# Best simple brass faucets



## woberkrom (Nov 19, 2010)

These may come across as kind of dumb questions, but here goes.

What is a good solid brass kitchen faucet that I can provide?

What is a good solid brass lav faucet I can provide?

I will install a home owner provided faucet, and make it clear as to where the warranty starts and stops. But, when I provide a faucet, I want it to be better than what is now starting to show up in my supply houses.

Some components are being made out of inferior/thin plastic that shouldn't on these newer faucets. Integrated supply lines have irreplaceable o-rings that can get messed up and then you have to scrap the whole faucet.

I don't "sell" as many faucets as I used to, but I want to have a better option on hand when I am summoned to install a new faucet. What has become the norm is making me explore my options.

--Will


----------



## plumbpro (Mar 10, 2010)

woberkrom said:


> These may come across as kind of dumb questions, but here goes.
> 
> What is a good solid brass kitchen faucet that I can provide?
> 
> ...


This might sound dumb, and I may get some backlash from this, but Kingston Brass has a pretty decent faucet. Solid brass construction, lifetime warranty, I think they use delta cartridges. 
Let me have it.


----------



## woberkrom (Nov 19, 2010)

plumbpro said:


> This might sound dumb, and I may get some backlash from this, but Kingston Brass has a pretty decent faucet. Solid brass construction, lifetime warranty, I think they use delta cartridges.
> Let me have it.


Moen and Delta have been around forever, and their basic components could easily be copied. Indeed, many knock offs are already copying Delta's cartridges and cup/spring design.

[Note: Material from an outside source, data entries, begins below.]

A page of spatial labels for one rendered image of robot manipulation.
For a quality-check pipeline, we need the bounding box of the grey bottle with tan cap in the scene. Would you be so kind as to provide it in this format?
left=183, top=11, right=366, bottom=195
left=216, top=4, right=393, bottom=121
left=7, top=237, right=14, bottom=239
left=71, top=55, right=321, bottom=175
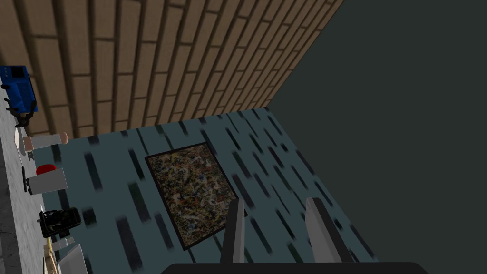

Maybe these designs are moving out of patent? Maybe Delta's already has?

Why can't these be treated as "open source" components of a better faucet?

Why can't we have a nice, high quality, preferably low lead brass set of faucets that use these near ubiquitous designs/components?

If this is what Kingston Brass is doing, then I will be checking them out.

--Will


----------



## rombo (Jul 17, 2008)

I have been using the moen commercial line in the past few years. No repairs yet. They may not be the fanciest thing out there but are solid and affordable.


----------



## markb (Jun 11, 2009)

Moen. Reliable and easily repairable.


----------



## rombo (Jul 17, 2008)

Knock on wood i haven't bought a single repair part for the commercial line.

I hope the are stock when the time comes.


----------



## 3KP (Jun 19, 2008)

Welp I'm going to take a hit on this one but here goes:

Wolverine Brass
I been installing them for roughly 1 1/2 - 2 years now no issues.

We also use Delta product. Hans Grohe's lavatory faucets are made of brass. $$$$


----------



## 422 plumber (Jul 31, 2008)

I provide Chicago Faucets on T & M, on bid, it's usually A/S. Chicago is still solid brass, with 1/2" waterways.


----------



## Will (Jun 6, 2010)

3KP said:


> Welp I'm going to take a hit on this one but here goes:
> 
> Wolverine Brass
> I been installing them for roughly 1 1/2 - 2 years now no issues.


I will agree with you:thumbsup:. WB makes a good faucet at a good price. I use there lav faucets alot with good results.


----------



## easttexasplumb (Oct 13, 2010)

I like Delta, I know I can easily get repair parts for them.


----------



## greenscoutII (Aug 27, 2008)

A guy really can't go wrong with Delta or Moen. I have noticed some of the newer Moen kitchen faucets have the intregal supply lines you mentioned, but they are braided stainless and seem to be OK.


----------



## Eric (Jan 10, 2011)

I have had some issues with some newer Moen single handle faucets with the handle getting loose and/or leaking from the spout orings getting pinched. Seems like there are more parts on them now a days where the handle attaches to the stem to worry about.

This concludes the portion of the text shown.